Distributed Training: Gradients Sharing

As of release 0.9.1 (or the 0.9.2-SNAPSHOT), DeepLearning4j supports distributed training in the Apache Spark environment and Aeron for high performance inter-node communication outside of Spark.

The idea is relatively simple: individual workers calculate gradients on their DataSets.

Before gradients are applied to the network weights, they are accumulated in an intermediate storage mechanism (one for each machine).

After aggregation, updated values above some configurable threshold are propagated across the network as a sparse binary array.

Values below the threshold are stored and added to future updates, hence they are not lost, but merely delayed in their communication.

This thresholding approach reduces the network communication requirements by many orders of magnitude compared to a naive approach of sending the entire dense update, or parameter vector, while maintaining high accuracy.

For more details on the thresholding approach, see Strom, 2015 - Scalable Distributed DNN Training using Commodity GPU Cloud Computing and Distributed Deep Learning, Part 1: An Introduction to Distributed Training of Neural Networks.

Two phases within the cluster

Note that using Spark entails overhead. In order to determine whether Spark will help you or not, consider using the Performance Listener and look at the millisecond iteration time. If it’s <= 150ms, Spark may not be worth it.

Setting up Your Cluster

All you need to run training is a Spark 1.x/2.x cluster and at least one open UDP port (both inbound/outbound).

Cluster Setup

As mentioned above, DeepLearning4j supports both Spark 1.x and Spark 2.x clusters. However, this particular implementation also requires Java 8+ to run. If your cluster is running Java 7, you’ll either have to upgrade or use our Parameters Averaging training mode.

Network Environment

Gradients sharing relies heavily on the UDP protocol for communication between the Master and the Nodes during training. If you’re running your cluster in a cloud environment like AWS or Azure, you need to allow one UDP port for Inbound/Outbound connections and you need to specify that port in the VoidConfiguration.unicastPort(int) bean that is passed to SharedTrainingMaster constructor.

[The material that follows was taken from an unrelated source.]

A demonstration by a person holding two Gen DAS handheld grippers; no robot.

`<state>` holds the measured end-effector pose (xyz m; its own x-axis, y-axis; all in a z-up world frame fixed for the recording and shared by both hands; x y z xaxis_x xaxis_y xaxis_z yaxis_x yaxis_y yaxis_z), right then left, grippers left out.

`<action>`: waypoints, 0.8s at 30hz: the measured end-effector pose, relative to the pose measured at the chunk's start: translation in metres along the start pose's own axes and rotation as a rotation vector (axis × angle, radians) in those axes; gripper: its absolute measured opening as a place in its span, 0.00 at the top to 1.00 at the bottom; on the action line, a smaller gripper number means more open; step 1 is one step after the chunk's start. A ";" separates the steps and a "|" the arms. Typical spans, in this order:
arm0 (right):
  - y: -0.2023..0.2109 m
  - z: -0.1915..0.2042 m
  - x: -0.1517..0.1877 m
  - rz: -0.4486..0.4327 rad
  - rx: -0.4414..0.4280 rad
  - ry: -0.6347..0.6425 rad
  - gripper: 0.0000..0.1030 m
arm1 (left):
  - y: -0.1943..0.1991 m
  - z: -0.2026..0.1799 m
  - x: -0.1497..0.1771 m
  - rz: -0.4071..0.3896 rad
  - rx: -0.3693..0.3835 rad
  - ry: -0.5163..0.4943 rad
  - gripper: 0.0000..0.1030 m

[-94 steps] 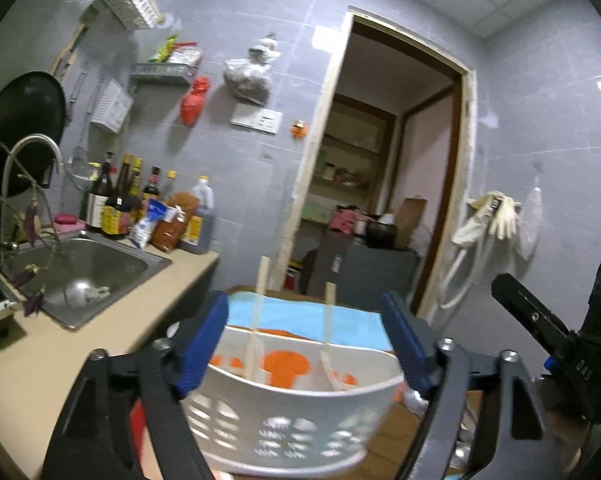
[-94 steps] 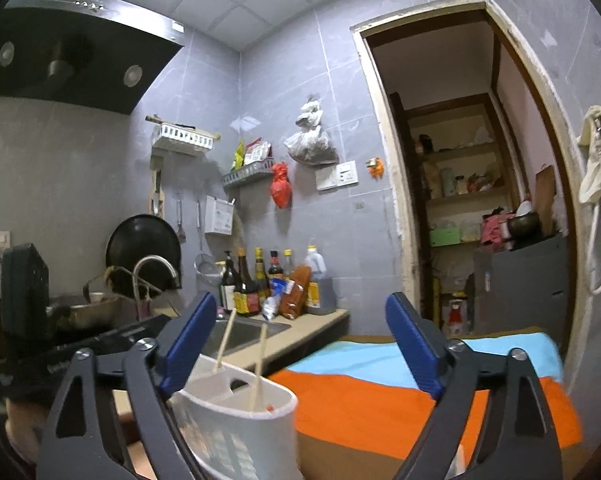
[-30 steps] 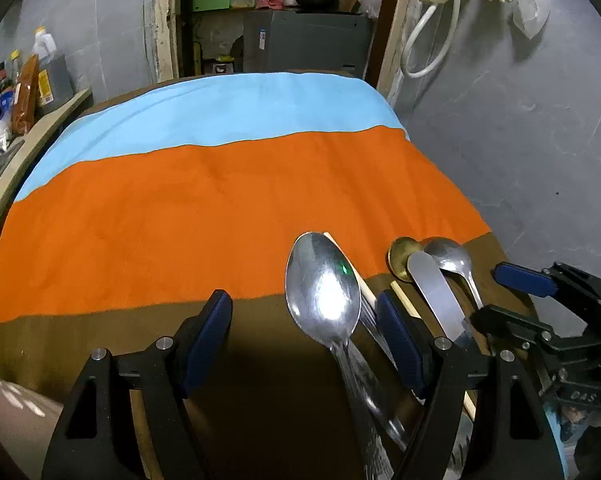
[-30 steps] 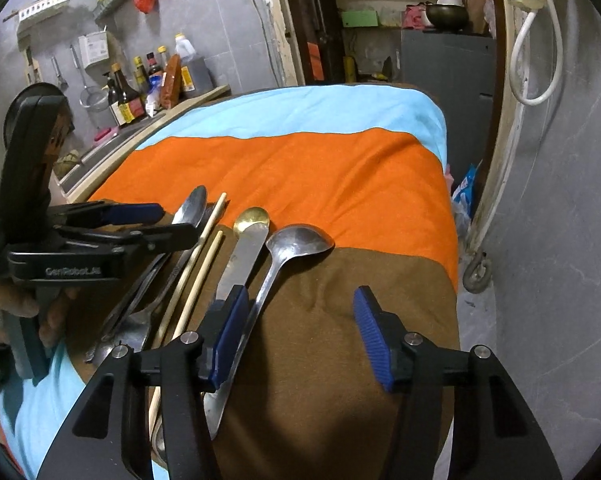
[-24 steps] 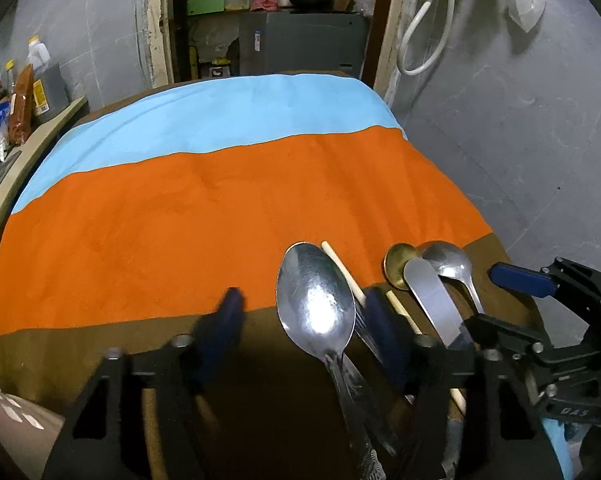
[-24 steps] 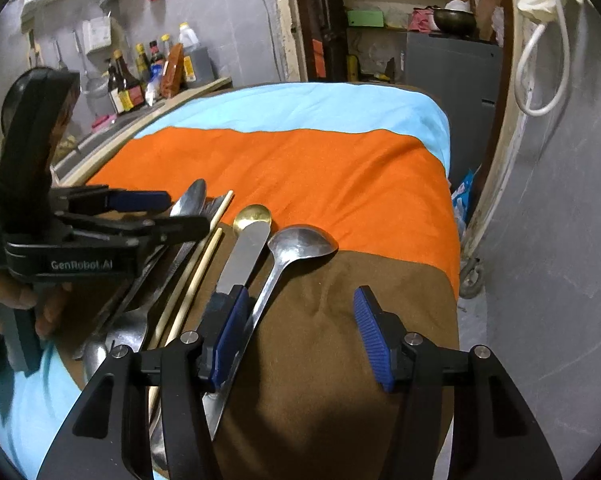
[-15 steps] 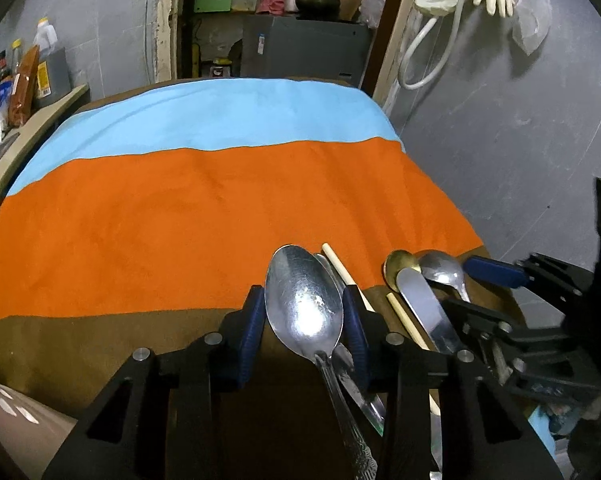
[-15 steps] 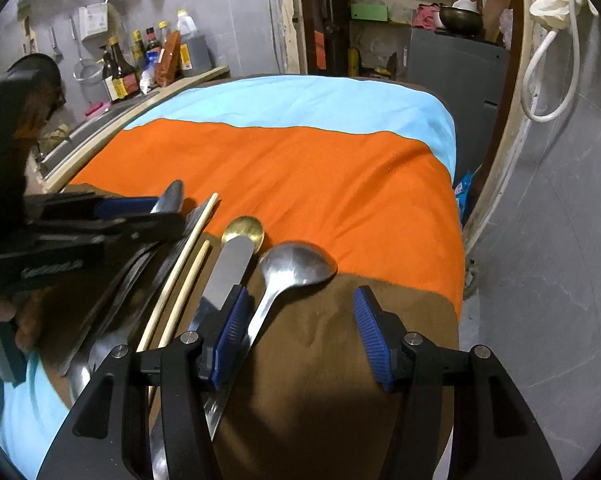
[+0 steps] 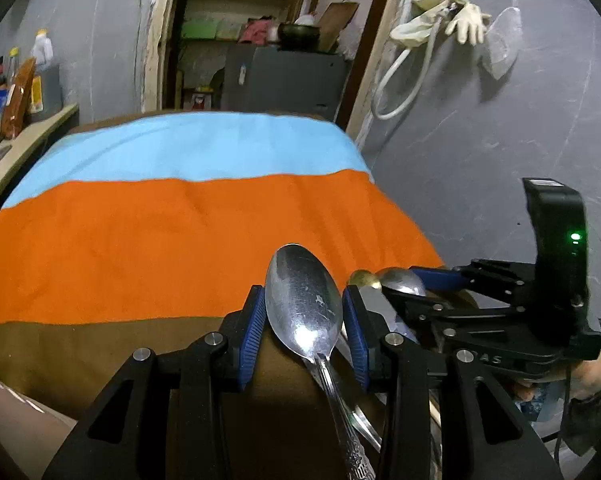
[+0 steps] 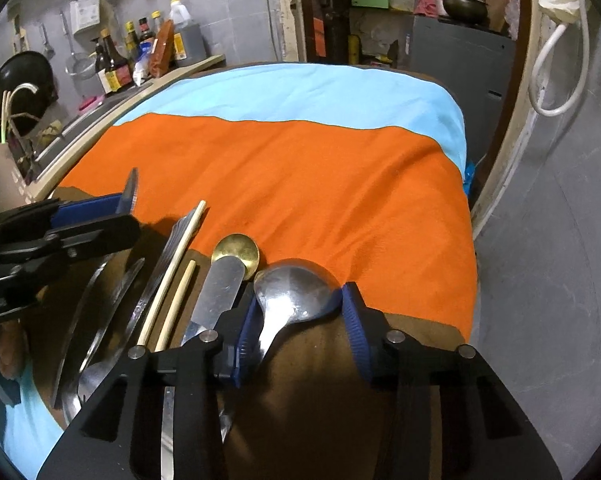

Another option to keep in mind is that in case of YARN use (or any other resource manager that handles Spark networking), you’ll have to specify the network mask of the network that’ll be used for UDP communications. That could be done using something like this: VoidConfiguration.setNetworkMask("10.1.1.0/24").

A option of last resort for IP address selection is the DL4J_VOID_IP environment variable. Set that variable on each node you’re running, with local IP address to be used for comms.

Netmask

Network mask is CIDR notation, is just a way to tell software, which network interfaces should be used for communication. For example, if your cluster has 3 boxes with following IP addresses: 192.168.1.23, 192.168.1.78, 192.168.2.133 their common part of network address is 192.168.*, so netmask is 192.168.0.0/16. You can also get detailed explanation what is netmask in wikipedia: https://en.wikipedia.org/wiki/Subnetwork

We’re using netmasks for cases when Spark cluster is run on top of hadoop, or any other environment which doesn’t assume Spark IP addresses announced. In such cases valid netmask should be provided in VoidConfiguration bean, and it will be used to pick interface for out-of-Spark communications.

Dependencies

Here’s the template for the only required dependency:

<dependency>
    <groupId>org.deeplearning4j</groupId>
    <artifactId>dl4j-spark-parameterserver_${scala.binary.version}</artifactId>
    <version>${dl4j.spark.version}</version>
</dependency>

For example:

<dependency>
    <groupId>org.deeplearning4j</groupId>
    <artifactId>dl4j-spark-parameterserver_2.11</artifactId>
    <version>0.9.1_spark_2</version>
</dependency>

Example Configuration:

Below is a snippet from an example project taken from our examples repo on Github

SparkConf sparkConf = new SparkConf();
sparkConf.setAppName("DL4J Spark Example");
JavaSparkContext sc = new JavaSparkContext(sparkConf);

MultiLayerConfiguration conf = new NeuralNetConfiguration.Builder()
            .seed(12345)
            .optimizationAlgo(OptimizationAlgorithm.STOCHASTIC_GRADIENT_DESCENT)
            .iterations(1)
            ...
            .build();

/*
    This is a ParameterServer configuration bean. The only option you'll really ever use is .unicastPort(int) 
*/
VoidConfiguration voidConfiguration = VoidConfiguration.builder()
            .unicastPort(40123)
            .build();

/*
    SharedTrainingMaster is the basement of distributed training. Tt holds all logic required for training 
*/
TrainingMaster tm = new SharedTrainingMaster.Builder(voidConfiguration,batchSizePerWorker)
            .updatesThreshold(1e-3)
            .rddTrainingApproach(RDDTrainingApproach.Export)
            .batchSizePerWorker(batchSizePerWorker)
            .workersPerNode(4)
            .build();

//Create the Spark network
SparkDl4jMultiLayer sparkNet = new SparkDl4jMultiLayer(sc, conf, tm);

//Execute training:
for (int i = 0; i < numEpochs; i++) {
    sparkNet.fit(trainData);
    log.info("Completed Epoch {}", i);
}

PLEASE NOTE: This configuration assumes that you have UDP port 40123 open on ALL nodes within your cluster.

Effective Scalability

Network IO has its own price, and this algorithm does some IO as well. Additional overhead to training time can be calculated as updates encoding time + message serialization time + updates application from other workers.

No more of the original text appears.